The pandemic has thrown a wrench into all of our lives, and while we are all striving to stay safe and healthy, we also face a brand new set of day to day challenges. This is especially true for working parents who no longer have the same child care resources and options they once did.
In recent months I’ve learned a few things about balancing kids, work and daily responsibilities while stuck at home. I’m running a multi-million dollar business alongside my husband, while we raise our three young children. And while we have returned to our physical workspaces to some degree (always with masks and distancing in place), we are still extremely limited in our freedom and opportunity.
While some of you may have figured out systems for making your daily lives easier, I suspect that a great many of you working parents out there are still struggling to adjust and find your personal definitions of the “new normal.” I hope my list of lessons learned through my own experience and through leading a business, is helpful as you work to create a happy, harmonious balance.
- Lean on your partner or bubble
You shouldn’t have to face this new set of unprecedented challenges alone. If you haven’t already, sit down with your partner, or with members of your “bubble” (the small, select group of individuals you’ve decided to trust with close proximity to you and your kids) and describe the hurdles you’re facing. Be forthcoming about your need for help and support. This isn’t the time to put on a brave face and try to do it all yourself. This is the time to reach out your hand and ask for what you need to stay sane.

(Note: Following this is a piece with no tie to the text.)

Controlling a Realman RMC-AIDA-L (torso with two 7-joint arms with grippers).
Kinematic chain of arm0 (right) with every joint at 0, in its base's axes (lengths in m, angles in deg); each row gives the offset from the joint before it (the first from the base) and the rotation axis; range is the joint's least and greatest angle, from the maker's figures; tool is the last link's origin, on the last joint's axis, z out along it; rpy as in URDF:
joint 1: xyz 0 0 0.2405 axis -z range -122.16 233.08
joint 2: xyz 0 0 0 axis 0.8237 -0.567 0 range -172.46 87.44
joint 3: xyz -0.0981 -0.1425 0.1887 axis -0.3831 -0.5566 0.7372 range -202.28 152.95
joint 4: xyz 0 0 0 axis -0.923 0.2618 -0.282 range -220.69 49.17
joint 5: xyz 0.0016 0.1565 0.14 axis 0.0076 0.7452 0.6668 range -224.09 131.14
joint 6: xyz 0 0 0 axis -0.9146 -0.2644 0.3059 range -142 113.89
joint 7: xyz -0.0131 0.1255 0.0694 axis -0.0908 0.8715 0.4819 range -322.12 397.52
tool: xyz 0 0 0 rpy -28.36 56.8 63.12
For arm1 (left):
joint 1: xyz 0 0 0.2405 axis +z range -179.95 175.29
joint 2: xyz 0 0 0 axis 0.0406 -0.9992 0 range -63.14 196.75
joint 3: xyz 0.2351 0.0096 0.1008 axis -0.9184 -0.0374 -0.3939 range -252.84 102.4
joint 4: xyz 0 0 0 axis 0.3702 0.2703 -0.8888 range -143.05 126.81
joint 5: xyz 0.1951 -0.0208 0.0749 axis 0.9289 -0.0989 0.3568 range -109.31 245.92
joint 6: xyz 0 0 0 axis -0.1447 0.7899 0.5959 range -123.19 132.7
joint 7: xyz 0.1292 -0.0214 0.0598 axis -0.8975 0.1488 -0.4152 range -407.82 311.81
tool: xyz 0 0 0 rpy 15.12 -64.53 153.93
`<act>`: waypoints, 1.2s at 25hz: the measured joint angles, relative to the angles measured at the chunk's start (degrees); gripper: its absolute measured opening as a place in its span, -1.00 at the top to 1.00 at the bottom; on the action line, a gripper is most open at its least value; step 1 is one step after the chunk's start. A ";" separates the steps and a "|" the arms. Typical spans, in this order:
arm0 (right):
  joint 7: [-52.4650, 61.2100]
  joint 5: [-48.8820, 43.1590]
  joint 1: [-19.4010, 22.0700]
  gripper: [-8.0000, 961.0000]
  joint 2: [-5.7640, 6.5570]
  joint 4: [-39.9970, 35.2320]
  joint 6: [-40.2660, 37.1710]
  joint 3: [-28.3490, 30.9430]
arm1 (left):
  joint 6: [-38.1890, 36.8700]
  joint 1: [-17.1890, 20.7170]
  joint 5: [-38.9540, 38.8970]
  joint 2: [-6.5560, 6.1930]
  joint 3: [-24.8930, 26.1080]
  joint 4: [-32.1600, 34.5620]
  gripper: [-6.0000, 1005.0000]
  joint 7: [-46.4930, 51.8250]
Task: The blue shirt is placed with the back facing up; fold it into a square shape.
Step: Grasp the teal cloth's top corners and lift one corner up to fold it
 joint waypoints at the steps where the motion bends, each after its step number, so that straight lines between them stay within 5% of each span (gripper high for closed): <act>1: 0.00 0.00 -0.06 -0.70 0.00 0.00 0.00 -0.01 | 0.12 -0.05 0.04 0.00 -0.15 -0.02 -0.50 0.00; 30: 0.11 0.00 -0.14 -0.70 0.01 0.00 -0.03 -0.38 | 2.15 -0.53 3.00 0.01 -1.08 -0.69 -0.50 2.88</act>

- Ask for schedule flexibility or time off
Set an appointment with your management to discuss your personal schedule and challenges at home. Odds are, given the circumstances, they’ll be sympathetic. I know many business owners like myself who are understanding that we’re living and working in exceptional times. Many companies are now working with employees to offer flexible scheduling arrangements or reduced hours to accommodate child care duties and other personal responsibilities. And if nothing else, there’s always the option of taking some of your accrued PTO or a couple of weeks of unpaid family leave to get your personal life in better working order.
- Create a new schedule
Once you’ve corralled your support, resources and hopefully made your work schedule more flexible, you must create a brand new family schedule to align with this new normal. If you haven’t already put something physically on paper, I highly recommend it. Taking the time to let go of your expectations and hopes tied to your old schedule and old way of doing things, and form something entirely new will help to put you in the right mindset. This is how life will be for a while, and it won’t be perfect. But you can definitely create a system that works for your family for the meantime, if you’re willing to put in the time and energy.
- Make the most of newfound quality time
If there’s one positive to come out of this horrible ordeal, it’s that we’re all finding more time than ever before to spend at home with our kids, partners and loved ones. We’ve been given the gift of quality time. This should not be overlooked or taken for granted. I’ve always felt that focused attention and time is the best thing you could ever give a child – far better than any material item. Our kids are desperate to be near us, close to us, to learn from us. Let’s cherish this opportunity and make the most of it.
- Try to build in kid-free downtime
If you find the opportunity, by leveraging your partner or bubble of support, be sure to take a small amount of time on a recurring basis just for yourself. We are in the midst of a global crisis and so much has changed in our lives. In this challenging situation, you should have some time to reflect and replenish your emotional well-being and energy, whether it’s with a bath and an early bedtime or an engrossing book on a beach towel in the backyard. You deserve it.